═══ Material provided
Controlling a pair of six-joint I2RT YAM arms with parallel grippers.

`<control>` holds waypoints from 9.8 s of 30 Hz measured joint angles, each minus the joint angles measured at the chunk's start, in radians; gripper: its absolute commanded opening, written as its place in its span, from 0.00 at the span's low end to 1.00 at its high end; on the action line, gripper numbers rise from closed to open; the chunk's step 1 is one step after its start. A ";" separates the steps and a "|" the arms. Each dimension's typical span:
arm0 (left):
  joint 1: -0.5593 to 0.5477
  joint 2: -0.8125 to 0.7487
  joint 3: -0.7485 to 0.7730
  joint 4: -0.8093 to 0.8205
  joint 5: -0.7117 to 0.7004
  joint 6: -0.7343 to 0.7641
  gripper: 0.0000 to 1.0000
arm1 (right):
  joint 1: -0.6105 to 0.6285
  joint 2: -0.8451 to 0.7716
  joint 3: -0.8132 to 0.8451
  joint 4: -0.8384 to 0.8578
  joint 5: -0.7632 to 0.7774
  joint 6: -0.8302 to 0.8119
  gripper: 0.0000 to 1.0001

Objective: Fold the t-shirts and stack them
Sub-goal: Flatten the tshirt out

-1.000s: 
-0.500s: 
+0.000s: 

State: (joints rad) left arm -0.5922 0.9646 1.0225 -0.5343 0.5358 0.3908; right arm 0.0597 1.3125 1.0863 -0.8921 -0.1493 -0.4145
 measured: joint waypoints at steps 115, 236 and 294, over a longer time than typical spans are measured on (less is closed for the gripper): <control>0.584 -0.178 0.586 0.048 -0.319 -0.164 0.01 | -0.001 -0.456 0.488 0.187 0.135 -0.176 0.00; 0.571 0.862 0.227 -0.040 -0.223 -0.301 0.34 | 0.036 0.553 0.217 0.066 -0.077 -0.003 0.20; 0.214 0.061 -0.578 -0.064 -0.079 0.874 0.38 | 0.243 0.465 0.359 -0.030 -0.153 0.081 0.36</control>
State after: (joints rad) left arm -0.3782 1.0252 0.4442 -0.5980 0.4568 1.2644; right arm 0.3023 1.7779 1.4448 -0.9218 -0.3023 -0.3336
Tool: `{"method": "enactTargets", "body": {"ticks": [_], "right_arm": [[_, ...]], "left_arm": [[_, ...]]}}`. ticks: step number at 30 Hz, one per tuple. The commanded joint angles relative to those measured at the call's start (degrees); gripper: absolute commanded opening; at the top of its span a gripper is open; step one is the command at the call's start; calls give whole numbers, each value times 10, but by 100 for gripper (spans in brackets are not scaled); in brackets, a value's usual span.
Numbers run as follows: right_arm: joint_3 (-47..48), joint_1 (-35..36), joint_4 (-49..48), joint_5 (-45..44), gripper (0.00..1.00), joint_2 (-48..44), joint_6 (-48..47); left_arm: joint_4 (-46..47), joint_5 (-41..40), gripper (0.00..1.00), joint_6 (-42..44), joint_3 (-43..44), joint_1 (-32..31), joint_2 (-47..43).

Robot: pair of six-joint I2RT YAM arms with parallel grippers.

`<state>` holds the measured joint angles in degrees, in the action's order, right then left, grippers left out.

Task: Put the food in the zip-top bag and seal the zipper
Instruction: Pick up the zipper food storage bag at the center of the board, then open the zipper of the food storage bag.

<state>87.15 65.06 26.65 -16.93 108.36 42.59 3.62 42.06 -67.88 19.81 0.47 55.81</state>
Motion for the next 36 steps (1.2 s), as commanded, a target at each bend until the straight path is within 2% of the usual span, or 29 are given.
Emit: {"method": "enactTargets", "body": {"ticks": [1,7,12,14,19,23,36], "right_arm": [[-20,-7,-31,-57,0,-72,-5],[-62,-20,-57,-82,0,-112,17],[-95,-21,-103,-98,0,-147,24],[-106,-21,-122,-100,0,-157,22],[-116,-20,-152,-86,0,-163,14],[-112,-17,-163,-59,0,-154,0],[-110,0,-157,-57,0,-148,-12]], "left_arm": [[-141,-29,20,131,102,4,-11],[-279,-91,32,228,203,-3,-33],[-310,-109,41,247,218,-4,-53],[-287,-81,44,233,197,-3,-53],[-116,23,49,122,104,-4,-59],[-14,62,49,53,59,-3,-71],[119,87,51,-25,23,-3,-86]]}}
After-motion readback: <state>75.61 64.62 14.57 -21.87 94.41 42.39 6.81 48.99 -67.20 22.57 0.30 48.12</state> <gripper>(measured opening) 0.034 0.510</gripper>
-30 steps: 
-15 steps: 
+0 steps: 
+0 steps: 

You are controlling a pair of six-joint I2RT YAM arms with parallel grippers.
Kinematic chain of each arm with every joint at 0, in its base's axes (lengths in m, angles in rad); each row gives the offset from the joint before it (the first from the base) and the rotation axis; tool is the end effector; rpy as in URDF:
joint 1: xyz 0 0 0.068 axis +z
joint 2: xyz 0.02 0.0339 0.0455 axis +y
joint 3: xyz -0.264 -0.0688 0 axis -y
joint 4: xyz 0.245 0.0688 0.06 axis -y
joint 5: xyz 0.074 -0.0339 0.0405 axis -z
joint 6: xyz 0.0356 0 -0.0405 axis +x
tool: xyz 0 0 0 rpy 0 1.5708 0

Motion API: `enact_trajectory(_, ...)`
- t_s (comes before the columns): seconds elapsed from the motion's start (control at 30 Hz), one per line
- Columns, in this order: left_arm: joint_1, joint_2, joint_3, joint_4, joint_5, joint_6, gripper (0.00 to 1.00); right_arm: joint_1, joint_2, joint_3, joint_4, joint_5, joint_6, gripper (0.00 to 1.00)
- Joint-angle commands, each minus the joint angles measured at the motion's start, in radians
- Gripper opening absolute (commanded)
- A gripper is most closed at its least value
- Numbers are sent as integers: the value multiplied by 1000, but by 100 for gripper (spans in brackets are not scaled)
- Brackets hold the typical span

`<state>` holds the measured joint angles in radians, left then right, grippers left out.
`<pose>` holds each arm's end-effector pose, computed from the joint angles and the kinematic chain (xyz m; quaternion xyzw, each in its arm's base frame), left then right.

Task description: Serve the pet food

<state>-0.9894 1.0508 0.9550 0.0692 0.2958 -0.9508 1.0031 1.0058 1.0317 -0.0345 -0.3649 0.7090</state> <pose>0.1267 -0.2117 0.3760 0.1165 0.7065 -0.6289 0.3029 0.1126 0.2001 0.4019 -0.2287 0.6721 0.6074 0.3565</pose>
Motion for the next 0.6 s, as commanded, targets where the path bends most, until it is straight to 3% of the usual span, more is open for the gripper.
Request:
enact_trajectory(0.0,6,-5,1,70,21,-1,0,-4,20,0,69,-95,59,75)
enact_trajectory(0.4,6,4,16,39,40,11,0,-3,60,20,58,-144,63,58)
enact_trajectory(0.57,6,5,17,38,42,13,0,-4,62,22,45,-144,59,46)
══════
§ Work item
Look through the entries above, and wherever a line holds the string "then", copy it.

§ Result of the exercise
`<state>` holds the measured joint angles in degrees, in the action's order, right then left, grippers left out.
Instruction: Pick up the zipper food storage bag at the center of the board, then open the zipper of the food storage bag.
`<state>` holds the measured joint angles in radians, left then right, grippers left out.
`<pose>` holds each arm's end-effector pose, computed from the joint angles and the kinematic chain (xyz m; quaternion xyzw, each in its arm's base frame), left then right.

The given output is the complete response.